Does it play real cassettes? If it's a single DIN, I've used a tape adapater before and it worked without a problem


----------



## dichron (Nov 4, 2003)

guess that'd be a good thing to test... too bad i don't think i even own a cassette tape.


----------



## joako (Jun 30, 2002)

lol.
try a blank one? or just try one of those cleaning tapes, it could be dirty... do you smoke anything inside your car?


----------



## dichron (Nov 4, 2003)

*Re: (joako)*

lol... "smoke _anything_"








nope, but i'll give the blank tape a try.


----------



## skicrave (Oct 26, 2001)

There should be a switch on the side of the tape adapter to allow it to be played in the deck.
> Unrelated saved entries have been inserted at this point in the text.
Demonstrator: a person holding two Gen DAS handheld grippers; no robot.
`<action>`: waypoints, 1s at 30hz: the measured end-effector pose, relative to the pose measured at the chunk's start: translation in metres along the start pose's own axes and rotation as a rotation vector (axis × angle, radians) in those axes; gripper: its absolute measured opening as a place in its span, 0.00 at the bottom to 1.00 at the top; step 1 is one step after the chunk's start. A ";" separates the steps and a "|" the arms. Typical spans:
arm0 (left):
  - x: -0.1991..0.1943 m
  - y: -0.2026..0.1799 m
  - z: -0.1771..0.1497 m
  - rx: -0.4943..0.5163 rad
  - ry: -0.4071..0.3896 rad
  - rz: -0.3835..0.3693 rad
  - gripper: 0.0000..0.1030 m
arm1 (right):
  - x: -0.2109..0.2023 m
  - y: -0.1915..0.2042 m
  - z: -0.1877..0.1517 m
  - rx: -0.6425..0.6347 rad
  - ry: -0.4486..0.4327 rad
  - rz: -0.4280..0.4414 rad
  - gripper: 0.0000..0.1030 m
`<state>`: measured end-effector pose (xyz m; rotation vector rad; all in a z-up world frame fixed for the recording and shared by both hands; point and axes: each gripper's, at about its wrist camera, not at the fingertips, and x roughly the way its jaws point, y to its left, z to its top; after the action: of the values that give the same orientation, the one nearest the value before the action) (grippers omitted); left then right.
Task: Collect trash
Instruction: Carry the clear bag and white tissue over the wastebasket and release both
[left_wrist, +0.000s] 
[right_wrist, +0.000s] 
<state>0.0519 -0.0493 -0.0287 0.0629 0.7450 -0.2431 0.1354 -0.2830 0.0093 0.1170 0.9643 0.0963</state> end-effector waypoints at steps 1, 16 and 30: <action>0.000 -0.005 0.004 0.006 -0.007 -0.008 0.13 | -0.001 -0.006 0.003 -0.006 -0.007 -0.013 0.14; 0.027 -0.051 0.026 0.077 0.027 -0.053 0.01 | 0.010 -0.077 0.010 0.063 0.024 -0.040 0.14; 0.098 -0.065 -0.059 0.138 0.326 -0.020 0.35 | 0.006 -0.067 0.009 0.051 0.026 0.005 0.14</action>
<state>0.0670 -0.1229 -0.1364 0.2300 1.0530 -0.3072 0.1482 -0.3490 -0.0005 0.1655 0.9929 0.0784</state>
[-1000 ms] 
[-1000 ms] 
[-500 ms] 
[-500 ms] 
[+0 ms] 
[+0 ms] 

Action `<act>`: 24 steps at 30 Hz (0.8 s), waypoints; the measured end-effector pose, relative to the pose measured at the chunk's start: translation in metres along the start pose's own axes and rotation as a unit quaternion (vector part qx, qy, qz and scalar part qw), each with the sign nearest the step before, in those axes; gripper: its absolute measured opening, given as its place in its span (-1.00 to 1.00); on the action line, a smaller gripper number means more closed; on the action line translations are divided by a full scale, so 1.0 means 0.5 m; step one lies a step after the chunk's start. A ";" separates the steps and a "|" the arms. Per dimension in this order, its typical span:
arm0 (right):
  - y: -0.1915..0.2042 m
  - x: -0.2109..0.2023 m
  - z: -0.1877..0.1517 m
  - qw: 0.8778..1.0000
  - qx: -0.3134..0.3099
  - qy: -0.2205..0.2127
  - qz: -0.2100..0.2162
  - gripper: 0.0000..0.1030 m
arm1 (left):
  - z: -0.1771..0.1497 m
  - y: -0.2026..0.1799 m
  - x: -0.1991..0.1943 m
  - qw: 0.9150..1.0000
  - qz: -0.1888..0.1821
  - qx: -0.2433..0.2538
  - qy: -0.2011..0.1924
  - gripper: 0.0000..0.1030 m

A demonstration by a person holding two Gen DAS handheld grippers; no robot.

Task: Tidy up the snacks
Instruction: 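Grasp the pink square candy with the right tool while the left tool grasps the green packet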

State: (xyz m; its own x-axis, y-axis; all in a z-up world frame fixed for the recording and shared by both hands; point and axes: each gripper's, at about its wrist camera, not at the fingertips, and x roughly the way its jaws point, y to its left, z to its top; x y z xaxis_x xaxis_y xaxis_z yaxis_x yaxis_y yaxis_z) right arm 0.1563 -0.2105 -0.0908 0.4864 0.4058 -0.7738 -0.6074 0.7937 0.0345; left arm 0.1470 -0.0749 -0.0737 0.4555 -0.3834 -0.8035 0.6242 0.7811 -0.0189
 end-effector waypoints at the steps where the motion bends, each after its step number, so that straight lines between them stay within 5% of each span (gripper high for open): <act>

If not, I believe you hold the eject button for five seconds before inserting the tape and that will prevent the deck from spitting it back out (I believe this process is detailed in the owner's manual).


----------



## dichron (Nov 4, 2003)

still no luck. i hate my car =(


----------



## Geordie (Jun 22, 2001)

*Re: (dichron)*

Does the adapter work in other decks? Is it especially cold? These things have a limited life and they can be stiff enough when cold to trigger the end-of-tape sensor on some or most decks. Sorry, but those adapters are a sucky solution and fitting tape decks to modern cars is about as much use as fitting them with oil lamps.


----------



## dichron (Nov 4, 2003)

*Re: (Geordie)*

ya, i definitely want a better solution (i'm still kicking myself for not buying a VWCDPIC when he was selling them), but in the mean time it'd be nice to have this option. it works fine in a 97 jetta's bose cassette deck. i should find someone with a monsoon to compare with


----------



## pdykstraVR6 (Jan 2, 2004)

i have a radio shack casette adapter which works fine in other cars, but will not play in my 2000 single DIN monsoon system.... i havnt tried any other tapes yet but im in the same situation as you


----------



## STP1 (Dec 2, 2004)

I have the 2004 monsoon with the tape deck and CD. I use it for the same thing (creative labs nomad zen xtra). It did it once to me. All I did was to pull it out, switch the wire input side and giver another go. It "futzed" around for a moment then took it. I just leave it in there now. I think the cold may have something to do with it.


----------



## fotomatt1 (Jul 21, 2004)

Make sure that your tape deck is set to Tape B. It will not work on the A side. I found this out after a similar experience. Now that I know it has to be played on the B side it works flawlessly!


----------



## cpchillin (Nov 12, 2004)

Make sure that your tape adapter has something in the first hole from the edge, when looking at the "bottom". If it doesn't than you can try putting some tape over the hole but not to tight, you want to trick the head unit into thinking that there's a real tape in there and that it's not at the end of the tape. This has been the problem on other cars that I've done so it could be the problem with the VW's as well.


----------